Pue sho lo conocí cuando se hizo torero, fue con una vaquita que se enamoró de
e¨”.
Francisco se vio
frente a Lucía que lo llamaba torero. Él no se pudo resistir y la besó, le
prometió que cuando llegara a “Las Ventas” en Madrid, se casarían. Se fueron
aclarando las imágenes de su boda, la Luna de Miel, los viajes, los primeros
triunfos y la gloria. Vio como pasaban de nuevo los días frente al altar de La
Virgen de la Esperanza Macarena, ella con aquella expresión de llanto, rogándole
que fuera cuidadoso con los bichos, y él maldiciendo que cada vez le mandaran
animales más peligrosos. Entonces lo vio allí, era El Castaño, fuerte,
inmisericorde, leal a sus principios básicos de dios del campo. Su mirada negra
le recordó la batalla. Fue con él con quién casi se queda capado. Ya el cuerno
le había traspasado el brazo, luego el doble giro en el aíre y, al caer, el
muslo. Estuvo a punto de morir. Los días de recuperación, las pesadillas y
aquella duda que no pudo disipar hasta que lo ayudó Lucía. “Lo ve, mi amo ´,
todo e´tá como siempre”. Era verdad, seguía siendo ese macho salvaje en el
lecho, pero el conservar su virilidad lo llevo a subir la cuesta de la fama con
rapidez, sin embargo, el camino torcido de su mente lo hizo bajar
precipitadamente por la pendiente de la demencia. ¿En qué momento perdió la
luz?
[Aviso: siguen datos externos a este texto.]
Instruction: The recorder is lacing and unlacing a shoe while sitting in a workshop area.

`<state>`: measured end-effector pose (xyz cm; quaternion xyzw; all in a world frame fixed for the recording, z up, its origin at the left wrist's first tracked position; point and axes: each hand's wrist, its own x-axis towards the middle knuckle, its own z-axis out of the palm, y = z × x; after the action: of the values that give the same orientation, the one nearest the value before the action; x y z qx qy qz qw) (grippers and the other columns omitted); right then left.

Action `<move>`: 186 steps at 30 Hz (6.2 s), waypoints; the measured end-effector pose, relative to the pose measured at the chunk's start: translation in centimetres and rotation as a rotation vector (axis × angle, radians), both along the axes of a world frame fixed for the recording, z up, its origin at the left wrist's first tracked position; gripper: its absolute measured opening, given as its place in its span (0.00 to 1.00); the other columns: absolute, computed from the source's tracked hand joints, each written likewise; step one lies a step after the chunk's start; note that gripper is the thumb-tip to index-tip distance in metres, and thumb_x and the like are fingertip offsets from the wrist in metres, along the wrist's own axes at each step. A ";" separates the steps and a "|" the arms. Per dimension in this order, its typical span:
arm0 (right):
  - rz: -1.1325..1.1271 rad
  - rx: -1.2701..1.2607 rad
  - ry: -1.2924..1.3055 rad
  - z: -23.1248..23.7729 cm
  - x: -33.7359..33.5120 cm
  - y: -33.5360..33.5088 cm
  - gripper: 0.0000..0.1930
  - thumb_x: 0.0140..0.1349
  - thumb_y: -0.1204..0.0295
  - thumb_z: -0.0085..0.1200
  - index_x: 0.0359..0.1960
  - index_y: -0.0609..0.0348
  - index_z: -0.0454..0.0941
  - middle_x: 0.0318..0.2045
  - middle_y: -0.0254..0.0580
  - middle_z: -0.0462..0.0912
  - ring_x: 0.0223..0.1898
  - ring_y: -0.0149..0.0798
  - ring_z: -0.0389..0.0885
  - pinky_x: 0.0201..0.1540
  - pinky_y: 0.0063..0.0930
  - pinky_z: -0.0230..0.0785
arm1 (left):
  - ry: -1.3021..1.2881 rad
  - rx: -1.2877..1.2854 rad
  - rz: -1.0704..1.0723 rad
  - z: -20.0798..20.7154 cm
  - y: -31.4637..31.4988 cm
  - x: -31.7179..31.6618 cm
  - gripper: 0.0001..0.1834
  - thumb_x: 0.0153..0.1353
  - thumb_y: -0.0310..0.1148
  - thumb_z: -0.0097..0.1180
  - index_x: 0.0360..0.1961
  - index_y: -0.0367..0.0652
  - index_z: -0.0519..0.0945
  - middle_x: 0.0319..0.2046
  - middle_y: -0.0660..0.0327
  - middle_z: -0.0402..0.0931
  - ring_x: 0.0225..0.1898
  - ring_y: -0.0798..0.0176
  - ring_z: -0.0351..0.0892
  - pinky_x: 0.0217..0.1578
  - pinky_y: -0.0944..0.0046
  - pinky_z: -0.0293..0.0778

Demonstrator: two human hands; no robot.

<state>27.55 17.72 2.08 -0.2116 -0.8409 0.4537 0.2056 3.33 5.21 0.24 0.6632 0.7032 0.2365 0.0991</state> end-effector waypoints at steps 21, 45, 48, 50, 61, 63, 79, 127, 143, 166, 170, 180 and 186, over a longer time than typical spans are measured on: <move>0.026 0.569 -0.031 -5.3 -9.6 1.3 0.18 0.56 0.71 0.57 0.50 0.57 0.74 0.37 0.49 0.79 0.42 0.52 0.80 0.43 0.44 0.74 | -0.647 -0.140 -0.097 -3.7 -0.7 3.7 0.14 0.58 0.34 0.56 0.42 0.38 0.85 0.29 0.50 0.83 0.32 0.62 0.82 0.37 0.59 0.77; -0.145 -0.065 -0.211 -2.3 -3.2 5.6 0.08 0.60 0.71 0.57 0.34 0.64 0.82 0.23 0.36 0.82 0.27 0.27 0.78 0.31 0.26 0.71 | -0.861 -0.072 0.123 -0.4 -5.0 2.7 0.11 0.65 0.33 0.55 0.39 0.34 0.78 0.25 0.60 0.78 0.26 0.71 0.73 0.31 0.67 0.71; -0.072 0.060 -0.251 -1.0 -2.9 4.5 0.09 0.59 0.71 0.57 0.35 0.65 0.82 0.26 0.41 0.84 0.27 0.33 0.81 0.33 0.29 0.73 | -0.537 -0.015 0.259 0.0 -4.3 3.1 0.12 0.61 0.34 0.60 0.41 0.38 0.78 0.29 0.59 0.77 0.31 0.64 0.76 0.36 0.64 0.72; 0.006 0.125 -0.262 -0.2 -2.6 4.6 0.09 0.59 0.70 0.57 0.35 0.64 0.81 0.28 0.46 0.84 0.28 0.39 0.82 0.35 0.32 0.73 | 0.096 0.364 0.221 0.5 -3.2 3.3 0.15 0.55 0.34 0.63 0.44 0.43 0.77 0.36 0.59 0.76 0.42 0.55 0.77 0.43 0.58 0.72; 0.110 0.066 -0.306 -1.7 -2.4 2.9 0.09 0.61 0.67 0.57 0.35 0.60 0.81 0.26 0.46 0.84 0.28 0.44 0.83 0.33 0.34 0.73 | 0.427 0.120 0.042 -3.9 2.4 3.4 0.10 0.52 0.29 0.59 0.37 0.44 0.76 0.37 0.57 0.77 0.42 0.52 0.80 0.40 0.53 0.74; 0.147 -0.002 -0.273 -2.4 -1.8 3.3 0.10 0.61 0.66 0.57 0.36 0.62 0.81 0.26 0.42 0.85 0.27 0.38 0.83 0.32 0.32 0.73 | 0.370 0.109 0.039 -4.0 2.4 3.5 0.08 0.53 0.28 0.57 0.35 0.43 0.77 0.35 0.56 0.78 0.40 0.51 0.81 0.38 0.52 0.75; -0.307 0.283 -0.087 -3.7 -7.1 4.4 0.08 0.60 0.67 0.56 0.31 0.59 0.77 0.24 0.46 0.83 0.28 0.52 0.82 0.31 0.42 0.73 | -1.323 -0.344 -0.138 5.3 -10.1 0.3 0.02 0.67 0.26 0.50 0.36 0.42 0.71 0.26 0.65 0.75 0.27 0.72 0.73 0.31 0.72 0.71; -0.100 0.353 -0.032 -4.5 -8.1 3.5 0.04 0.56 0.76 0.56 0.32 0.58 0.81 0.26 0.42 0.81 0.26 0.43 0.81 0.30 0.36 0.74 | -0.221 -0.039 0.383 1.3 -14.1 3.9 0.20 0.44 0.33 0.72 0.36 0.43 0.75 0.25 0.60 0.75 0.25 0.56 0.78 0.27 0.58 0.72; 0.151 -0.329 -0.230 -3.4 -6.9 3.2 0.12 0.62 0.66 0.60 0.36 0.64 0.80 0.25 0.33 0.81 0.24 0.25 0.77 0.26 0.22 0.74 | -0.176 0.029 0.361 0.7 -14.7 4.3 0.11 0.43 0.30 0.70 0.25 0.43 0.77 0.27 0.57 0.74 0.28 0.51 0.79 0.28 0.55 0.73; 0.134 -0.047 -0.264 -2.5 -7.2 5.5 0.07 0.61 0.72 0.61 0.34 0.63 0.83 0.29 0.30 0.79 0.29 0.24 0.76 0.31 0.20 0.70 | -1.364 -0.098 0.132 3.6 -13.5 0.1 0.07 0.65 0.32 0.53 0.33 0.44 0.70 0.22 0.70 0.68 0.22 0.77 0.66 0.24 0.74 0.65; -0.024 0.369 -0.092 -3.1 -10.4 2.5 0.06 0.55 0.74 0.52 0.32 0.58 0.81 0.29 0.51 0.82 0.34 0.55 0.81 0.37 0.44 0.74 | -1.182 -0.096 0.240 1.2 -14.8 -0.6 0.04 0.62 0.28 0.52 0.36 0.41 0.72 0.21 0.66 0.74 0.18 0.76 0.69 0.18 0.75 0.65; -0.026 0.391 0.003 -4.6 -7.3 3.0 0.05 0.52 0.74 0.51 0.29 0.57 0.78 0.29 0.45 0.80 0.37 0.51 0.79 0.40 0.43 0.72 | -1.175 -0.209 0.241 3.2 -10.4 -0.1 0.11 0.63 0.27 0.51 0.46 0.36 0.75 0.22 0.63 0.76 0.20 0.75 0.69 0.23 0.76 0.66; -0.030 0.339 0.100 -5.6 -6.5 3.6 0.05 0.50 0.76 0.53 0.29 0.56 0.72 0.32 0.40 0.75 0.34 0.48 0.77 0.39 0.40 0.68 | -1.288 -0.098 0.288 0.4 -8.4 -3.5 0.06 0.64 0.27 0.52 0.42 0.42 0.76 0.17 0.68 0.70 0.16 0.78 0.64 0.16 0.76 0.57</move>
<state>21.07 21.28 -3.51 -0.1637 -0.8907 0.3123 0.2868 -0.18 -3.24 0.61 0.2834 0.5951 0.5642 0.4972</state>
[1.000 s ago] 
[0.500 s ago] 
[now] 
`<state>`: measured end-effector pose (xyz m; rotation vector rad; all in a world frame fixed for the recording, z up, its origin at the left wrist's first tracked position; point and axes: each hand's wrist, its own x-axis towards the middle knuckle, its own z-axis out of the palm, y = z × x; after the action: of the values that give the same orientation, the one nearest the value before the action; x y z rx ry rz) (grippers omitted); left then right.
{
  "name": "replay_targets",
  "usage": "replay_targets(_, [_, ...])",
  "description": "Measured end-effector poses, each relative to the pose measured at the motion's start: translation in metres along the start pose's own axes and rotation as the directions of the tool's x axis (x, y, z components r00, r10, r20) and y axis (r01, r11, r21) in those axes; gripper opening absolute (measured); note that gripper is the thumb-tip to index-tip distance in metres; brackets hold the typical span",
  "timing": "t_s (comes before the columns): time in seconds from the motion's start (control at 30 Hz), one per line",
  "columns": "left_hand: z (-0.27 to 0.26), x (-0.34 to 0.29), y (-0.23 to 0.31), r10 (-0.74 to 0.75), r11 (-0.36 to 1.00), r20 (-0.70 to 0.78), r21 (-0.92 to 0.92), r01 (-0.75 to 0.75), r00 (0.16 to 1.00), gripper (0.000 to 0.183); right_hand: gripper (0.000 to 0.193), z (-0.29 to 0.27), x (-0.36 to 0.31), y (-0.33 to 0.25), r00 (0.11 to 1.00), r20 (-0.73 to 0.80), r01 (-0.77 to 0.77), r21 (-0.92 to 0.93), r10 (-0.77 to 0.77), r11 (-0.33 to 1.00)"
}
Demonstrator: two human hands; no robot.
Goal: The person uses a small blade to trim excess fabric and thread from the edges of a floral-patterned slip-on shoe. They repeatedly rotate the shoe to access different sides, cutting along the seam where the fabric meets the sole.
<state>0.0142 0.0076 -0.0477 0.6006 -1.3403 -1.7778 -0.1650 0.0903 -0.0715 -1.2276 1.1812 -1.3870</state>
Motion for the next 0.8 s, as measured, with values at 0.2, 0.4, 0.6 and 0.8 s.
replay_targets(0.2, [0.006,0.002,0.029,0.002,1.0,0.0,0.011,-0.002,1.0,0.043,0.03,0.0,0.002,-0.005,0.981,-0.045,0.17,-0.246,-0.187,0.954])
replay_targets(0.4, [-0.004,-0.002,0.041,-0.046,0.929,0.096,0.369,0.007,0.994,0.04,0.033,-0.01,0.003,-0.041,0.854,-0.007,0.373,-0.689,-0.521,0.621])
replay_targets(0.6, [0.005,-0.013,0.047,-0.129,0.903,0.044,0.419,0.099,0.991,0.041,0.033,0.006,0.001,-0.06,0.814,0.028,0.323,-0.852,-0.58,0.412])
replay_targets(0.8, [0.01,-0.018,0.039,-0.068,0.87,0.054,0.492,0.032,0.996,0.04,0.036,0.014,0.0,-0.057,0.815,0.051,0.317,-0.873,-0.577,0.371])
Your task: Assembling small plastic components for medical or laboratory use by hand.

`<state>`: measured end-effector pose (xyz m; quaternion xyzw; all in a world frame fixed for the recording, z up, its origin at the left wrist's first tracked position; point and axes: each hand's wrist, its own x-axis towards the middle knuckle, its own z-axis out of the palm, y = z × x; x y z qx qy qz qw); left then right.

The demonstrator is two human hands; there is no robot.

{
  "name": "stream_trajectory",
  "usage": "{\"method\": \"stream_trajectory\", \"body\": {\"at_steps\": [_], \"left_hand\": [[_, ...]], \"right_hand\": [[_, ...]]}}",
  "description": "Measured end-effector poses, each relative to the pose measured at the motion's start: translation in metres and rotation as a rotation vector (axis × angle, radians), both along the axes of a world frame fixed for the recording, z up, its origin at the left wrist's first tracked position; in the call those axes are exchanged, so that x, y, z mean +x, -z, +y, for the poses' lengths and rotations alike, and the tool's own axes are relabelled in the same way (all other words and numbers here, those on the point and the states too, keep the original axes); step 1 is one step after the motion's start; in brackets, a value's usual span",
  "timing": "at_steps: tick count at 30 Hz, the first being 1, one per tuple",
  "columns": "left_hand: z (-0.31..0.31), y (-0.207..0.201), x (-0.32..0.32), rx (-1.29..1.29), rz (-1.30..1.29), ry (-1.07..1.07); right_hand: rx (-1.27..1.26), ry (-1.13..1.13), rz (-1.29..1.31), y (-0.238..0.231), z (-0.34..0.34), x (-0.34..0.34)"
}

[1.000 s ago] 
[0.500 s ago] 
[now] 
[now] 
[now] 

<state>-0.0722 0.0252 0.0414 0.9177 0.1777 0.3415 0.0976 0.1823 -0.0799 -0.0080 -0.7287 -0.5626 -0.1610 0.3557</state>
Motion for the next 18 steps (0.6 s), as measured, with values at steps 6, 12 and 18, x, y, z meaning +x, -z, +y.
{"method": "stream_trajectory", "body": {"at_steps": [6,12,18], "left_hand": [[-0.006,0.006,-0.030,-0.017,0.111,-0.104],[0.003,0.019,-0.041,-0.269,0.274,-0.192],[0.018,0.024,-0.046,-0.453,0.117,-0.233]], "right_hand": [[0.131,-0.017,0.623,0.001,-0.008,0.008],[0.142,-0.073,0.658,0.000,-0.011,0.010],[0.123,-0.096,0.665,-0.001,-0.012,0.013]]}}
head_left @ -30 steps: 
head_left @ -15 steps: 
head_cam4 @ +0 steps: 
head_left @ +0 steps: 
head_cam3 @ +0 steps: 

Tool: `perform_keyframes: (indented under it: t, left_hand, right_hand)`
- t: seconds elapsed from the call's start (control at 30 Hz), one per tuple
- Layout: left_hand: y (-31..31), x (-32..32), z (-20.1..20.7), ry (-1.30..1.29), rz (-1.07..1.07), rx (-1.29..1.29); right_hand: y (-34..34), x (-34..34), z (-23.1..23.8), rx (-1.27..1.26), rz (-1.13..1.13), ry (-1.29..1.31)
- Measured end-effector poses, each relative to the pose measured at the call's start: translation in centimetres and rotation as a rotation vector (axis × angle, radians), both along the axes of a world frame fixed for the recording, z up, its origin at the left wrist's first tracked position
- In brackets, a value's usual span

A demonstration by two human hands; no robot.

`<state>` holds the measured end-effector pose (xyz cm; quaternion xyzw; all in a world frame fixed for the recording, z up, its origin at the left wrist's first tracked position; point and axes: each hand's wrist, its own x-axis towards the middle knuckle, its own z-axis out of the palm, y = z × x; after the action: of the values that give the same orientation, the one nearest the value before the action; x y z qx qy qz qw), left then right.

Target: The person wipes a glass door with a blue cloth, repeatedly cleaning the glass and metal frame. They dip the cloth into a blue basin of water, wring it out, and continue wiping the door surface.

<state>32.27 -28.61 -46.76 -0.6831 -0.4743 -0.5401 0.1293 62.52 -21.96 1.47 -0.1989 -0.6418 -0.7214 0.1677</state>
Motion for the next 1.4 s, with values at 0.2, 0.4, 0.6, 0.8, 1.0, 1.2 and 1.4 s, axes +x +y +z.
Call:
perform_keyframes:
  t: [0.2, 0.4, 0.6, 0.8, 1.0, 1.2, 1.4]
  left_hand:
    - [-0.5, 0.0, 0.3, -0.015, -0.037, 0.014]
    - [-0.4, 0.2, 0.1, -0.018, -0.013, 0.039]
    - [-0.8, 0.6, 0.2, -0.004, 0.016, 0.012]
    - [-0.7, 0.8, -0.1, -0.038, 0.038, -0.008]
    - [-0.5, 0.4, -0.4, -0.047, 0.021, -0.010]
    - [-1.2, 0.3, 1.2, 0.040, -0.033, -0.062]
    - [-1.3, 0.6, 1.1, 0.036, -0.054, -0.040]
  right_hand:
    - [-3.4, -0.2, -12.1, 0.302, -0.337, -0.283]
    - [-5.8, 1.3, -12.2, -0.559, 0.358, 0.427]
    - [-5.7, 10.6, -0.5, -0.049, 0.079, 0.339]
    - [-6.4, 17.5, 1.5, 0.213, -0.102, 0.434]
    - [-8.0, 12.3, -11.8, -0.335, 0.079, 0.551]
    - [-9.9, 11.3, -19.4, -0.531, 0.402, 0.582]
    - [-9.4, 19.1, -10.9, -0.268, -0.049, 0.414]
Le preguntó a su amante americana Jane. Sí, sí, era verdad ella fue la
perdición: caprichosa, vulgar en la intimidad, rencorosa y frívola. Ella era
peor que cualquier toro. Las bestias al menos te anuncian su traición y lo
sabes, te arriesgas y gana el más diestro, pero con las hembras no es así.
¿Cuánto dinero le invirtió? ¿Cuántos desprecios tuvo que soportar para
demostrar que no era un negrito de pueblo? Pero al final, nunca pudo librarse
de la desconfianza que le provocaban sus miradas. Ella era descarada y no tenía
reparo en salir con cualquier blanquito que le gustara. Dios es testigo de que
lo había soportado todo.
Mulato Gamboa
empezó a salir de su sueño. Lo primero que vio fue el techo. Sintió el dolor de
la resaca, mareo y una leve náusea. Se giró y no pudo dar crédito a sus ojos.
Allí estaba Jane inerte con una espada atravesada en el pecho. Se le heló el
alma, pero la duda lo aplastó. No sabía si seguía durmiendo. Levantó por los
hombros el níveo cuerpo frío. Tenía una sonrisa sarcástica, esa que siempre
sacaba para hacerlo enfurecer. Pero, ¿qué había pasado? No lo pudo recordar. La
última imagen que se había quedado era la de esa mueca burlona y luego el telón
negro. Vacío, oscuridad y silencio. No la lloró, la miró decepcionado. Muerta
le parecía una muñeca de plástico con la espada de El Castaño su contrincante y
cómplice. En extremo blanca, insípida, sin gracia, con sus caderas amplias,
pero con olor a pollo. Trató de reconstruir la noche anterior. Empezó con la
cena, la discusión de siempre.
“Regrésate, Negrito,
vete a tu casa para que tu mujercita te reproche estar conmigo. Yo me puedo
acostar con quien se me dé la gana, mientras tu solo vives de las migajas que
dejan los otros…”.
Recordaba que
habían salido del restaurante, ella pavoneándose como siempre, mostrando quien
era la dueña del matador más popular, al cual tenía de esclavo. Él con la cara
en alto, sufriendo en silencio las críticas de los mirones, luego los tragos de
alcohol que lo fueron sumiendo en un estado de insensibilidad o, más bien de
control forzado. No había desorden, solo dos botellas de Whisky tiradas en el
suelo. Miró a Jane y le preguntó: “¿Fue por eso? Dímelo, ¿fue porque te dije
que eras una escoria y te pusiste a alardear de tu fama y éxito? ¿Qué me
dijiste para que reaccionara así? Viva, me jodiste y ahora muerta serás peor. Se
quedó sentado, inmóvil, desconectado por completo. Levantó el teléfono, pidió
que lo comunicaran con la policía y dijo: “Soy El Mulato Gamboa, he matado a
Jane Page, no se lo digan a mi esposa…”.